**WHAT THE TASK REQUIRES**
What you return must be every line below that includes the word "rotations".

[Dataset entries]

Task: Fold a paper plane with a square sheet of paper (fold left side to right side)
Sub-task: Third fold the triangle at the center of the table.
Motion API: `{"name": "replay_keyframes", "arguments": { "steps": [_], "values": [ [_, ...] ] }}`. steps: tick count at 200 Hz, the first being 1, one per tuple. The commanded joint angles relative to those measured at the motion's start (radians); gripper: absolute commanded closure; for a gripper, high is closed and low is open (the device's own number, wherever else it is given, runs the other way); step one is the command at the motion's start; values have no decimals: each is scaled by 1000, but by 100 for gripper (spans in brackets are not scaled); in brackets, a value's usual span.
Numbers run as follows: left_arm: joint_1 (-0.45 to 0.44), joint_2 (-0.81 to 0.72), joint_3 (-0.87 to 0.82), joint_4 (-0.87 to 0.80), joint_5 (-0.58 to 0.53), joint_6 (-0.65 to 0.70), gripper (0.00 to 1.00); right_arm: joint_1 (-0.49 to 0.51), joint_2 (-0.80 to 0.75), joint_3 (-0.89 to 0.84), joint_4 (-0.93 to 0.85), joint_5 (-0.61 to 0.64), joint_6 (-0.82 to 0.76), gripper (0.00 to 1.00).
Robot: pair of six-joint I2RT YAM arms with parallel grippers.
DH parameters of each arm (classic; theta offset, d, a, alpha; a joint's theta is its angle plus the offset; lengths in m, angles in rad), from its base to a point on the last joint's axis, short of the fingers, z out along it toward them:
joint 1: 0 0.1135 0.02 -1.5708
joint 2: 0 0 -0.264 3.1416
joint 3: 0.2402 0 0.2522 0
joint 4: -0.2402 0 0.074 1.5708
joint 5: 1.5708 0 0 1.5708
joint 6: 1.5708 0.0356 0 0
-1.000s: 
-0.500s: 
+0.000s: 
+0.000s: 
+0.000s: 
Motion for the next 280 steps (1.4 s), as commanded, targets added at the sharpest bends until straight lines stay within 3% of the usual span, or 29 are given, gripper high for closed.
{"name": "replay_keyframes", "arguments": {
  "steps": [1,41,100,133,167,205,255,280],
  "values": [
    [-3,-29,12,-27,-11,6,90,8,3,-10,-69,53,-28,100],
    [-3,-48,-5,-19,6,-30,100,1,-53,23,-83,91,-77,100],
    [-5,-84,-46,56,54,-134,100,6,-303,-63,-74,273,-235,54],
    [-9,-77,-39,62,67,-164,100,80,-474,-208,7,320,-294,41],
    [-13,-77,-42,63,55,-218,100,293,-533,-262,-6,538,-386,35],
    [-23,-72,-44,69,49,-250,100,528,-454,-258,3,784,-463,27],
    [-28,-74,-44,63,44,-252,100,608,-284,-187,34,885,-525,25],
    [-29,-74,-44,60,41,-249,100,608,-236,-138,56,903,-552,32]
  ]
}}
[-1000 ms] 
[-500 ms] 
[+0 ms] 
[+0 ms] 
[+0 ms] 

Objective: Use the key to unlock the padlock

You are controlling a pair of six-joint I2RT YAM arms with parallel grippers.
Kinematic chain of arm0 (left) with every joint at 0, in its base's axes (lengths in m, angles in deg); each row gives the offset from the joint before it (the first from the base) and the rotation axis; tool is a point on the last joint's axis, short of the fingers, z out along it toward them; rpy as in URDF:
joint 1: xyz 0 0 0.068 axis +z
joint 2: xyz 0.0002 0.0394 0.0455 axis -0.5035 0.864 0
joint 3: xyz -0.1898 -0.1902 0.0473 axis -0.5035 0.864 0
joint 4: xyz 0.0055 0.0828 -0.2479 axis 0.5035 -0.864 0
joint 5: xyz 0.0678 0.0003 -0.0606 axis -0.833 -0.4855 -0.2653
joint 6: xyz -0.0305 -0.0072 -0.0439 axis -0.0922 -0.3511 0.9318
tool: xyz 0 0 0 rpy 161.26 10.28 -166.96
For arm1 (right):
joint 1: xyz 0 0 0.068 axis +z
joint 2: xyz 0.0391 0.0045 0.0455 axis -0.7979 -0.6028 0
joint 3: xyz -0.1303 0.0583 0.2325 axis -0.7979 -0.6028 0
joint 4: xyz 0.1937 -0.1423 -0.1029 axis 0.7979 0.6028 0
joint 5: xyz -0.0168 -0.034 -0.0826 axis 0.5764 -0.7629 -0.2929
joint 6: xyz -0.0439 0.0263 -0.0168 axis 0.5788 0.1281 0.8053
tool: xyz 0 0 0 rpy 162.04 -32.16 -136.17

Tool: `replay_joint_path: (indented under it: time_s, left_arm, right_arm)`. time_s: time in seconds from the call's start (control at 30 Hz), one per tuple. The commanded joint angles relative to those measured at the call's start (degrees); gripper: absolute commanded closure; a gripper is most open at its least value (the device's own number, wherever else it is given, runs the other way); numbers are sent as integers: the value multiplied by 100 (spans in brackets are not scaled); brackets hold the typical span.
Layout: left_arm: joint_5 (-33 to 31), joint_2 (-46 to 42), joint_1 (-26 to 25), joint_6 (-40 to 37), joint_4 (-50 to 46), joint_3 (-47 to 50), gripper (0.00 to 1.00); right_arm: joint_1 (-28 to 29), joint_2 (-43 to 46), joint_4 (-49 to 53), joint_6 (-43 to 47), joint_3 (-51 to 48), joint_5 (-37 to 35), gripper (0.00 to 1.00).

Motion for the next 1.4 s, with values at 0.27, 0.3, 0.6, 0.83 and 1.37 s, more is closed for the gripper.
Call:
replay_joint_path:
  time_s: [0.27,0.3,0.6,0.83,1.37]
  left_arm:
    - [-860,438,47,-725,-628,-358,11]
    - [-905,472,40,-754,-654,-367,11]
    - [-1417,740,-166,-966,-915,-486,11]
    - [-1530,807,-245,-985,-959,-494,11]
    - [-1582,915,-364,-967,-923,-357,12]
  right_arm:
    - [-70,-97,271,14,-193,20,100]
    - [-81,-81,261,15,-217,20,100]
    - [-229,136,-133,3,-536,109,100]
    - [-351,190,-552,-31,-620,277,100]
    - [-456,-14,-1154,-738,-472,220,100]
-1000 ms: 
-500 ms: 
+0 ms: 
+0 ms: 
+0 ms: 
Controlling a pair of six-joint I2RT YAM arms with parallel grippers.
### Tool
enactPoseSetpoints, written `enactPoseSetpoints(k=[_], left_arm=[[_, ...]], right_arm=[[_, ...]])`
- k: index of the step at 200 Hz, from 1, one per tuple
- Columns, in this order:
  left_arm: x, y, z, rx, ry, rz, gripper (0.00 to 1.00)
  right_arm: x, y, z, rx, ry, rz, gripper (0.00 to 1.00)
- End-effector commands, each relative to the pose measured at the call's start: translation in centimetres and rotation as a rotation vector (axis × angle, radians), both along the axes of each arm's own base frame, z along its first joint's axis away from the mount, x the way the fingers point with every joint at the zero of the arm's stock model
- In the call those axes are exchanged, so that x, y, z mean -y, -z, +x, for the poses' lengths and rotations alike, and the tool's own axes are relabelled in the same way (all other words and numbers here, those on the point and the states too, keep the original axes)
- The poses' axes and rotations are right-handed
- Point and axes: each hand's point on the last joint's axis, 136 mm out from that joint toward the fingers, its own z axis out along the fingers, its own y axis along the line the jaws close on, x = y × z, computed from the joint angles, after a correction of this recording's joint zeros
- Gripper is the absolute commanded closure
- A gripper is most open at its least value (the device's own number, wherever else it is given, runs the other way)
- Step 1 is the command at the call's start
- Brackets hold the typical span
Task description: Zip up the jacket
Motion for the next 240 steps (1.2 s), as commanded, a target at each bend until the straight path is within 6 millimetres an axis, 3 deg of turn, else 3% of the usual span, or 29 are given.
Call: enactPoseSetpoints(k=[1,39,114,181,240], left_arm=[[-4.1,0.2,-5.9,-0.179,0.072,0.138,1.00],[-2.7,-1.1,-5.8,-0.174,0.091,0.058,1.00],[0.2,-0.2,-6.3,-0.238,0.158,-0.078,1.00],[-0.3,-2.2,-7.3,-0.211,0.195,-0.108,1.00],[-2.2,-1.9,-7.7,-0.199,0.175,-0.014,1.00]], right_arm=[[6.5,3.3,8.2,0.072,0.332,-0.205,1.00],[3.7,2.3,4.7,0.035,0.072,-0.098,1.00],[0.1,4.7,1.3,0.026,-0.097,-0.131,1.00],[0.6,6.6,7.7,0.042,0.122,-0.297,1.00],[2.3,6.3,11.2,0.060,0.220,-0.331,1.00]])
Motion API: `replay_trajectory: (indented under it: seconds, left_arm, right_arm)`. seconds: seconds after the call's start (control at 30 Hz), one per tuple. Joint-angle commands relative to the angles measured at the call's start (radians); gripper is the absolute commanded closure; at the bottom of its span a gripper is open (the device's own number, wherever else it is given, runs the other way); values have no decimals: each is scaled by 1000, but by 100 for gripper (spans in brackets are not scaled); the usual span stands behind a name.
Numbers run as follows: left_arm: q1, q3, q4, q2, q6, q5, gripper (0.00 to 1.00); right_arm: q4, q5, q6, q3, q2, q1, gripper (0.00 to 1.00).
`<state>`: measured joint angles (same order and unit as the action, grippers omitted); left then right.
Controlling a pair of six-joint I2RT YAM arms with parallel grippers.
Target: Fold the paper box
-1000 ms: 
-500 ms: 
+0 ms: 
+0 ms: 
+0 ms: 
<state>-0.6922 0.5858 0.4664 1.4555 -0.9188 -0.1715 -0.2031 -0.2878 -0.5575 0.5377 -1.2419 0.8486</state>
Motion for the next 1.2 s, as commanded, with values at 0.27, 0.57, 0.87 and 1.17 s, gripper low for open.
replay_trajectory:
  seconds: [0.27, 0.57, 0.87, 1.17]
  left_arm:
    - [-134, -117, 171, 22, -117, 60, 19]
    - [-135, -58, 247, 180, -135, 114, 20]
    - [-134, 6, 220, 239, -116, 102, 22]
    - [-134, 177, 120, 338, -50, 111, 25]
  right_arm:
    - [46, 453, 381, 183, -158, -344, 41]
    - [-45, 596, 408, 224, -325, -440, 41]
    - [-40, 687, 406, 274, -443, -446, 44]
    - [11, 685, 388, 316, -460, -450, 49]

**YOUR SOLUTION**
- In the call those axes are exchanged, so that x, y, z mean -y, -z, +x, for the poses' lengths and rotations alike, and the tool's own axes are relabelled in the same way (all other words and numbers here, those on the point and the states too, keep the original axes)
- The poses' axes and rotations are right-handed

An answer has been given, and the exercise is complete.